SECTION 9.14 USA Patriot Act. Each Lender hereby notifies the Borrower that pursuant to the requirements of the USA Patriot Act (Title III of Pub. L. 107-56 (signed into law October 26, 2001)) (the “Act”), it is required to obtain, verify and record information that identifies the Borrower, which information includes the name and address of the Borrower and other information that will allow such Lender to identify the Borrower in accordance with the Act.

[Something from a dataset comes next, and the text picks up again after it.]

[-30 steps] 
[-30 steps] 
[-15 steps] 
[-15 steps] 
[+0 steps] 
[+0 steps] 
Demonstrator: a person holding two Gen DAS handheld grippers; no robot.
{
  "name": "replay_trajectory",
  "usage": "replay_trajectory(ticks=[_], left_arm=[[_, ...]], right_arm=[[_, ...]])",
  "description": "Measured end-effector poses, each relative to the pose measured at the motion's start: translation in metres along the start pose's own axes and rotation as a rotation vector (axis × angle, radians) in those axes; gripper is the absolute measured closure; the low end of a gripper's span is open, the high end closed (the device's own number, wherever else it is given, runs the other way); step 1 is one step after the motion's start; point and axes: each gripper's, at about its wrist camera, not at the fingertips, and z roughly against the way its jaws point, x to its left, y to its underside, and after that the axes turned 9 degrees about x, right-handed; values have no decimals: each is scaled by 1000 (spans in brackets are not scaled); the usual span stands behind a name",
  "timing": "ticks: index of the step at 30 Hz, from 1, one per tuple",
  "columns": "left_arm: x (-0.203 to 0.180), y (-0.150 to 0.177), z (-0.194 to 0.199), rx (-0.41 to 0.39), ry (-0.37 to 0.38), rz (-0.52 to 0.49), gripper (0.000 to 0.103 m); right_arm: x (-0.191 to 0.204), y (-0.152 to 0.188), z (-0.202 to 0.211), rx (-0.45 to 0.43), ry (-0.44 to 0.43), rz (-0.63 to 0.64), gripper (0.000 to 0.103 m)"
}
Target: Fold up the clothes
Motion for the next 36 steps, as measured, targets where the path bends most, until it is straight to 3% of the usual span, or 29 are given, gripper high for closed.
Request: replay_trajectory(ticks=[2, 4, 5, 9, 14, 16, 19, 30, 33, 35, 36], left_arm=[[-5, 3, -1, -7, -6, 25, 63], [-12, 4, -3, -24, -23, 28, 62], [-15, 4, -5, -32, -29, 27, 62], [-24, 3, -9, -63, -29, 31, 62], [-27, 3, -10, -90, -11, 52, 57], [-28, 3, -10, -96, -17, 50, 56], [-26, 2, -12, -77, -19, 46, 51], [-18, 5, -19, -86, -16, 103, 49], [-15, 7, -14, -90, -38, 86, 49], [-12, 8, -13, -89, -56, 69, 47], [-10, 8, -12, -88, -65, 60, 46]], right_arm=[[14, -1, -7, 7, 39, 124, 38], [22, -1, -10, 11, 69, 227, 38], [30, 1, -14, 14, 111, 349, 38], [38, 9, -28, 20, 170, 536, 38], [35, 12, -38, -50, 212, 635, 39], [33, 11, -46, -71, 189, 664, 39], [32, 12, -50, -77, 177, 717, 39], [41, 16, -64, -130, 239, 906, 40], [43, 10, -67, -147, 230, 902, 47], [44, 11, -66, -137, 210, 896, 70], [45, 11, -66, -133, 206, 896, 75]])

SECTION 9.15 Conversion of Covenants; Events of Default. The parties hereto agree that without notice to or the consent of any Lender, effective on the Conversion Date, the affirmative covenants set forth in Article V, the negative covenants set forth in Article VI and the Events of Default and remedies set forth Article VII shall be deemed to have been automatically replaced (without any further action necessary by the parties hereto) by (i) the affirmative and negative covenants described under “Certain Covenants” in the Description of the Exchange Notes and (ii) the Defaults and remedies described under “Events of Default and Remedies” in the Description of the Exchange Notes, which replacement provisions, along with the relevant defined terms set forth under “Certain Definitions” in the Description of the Exchange Notes used therein for the purposes thereof, will thereupon be deemed incorporated by reference herein, with references therein to the “Issuer” and the “Trustee” being deemed to be references to the “Borrower” and the “Administrative Agent,” respectively, and with such other modifications to this Agreement necessary to give effect to the foregoing (including without limitation adding customary “high yield” style “non-call” protections with respect to each Exchange Note that bears interest at a fixed rate); in furtherance of the foregoing, the Administrative Agent will, at the request of the Borrower, enter into such amendments to the Loan Documents reasonably necessary or appropriate to effect the foregoing.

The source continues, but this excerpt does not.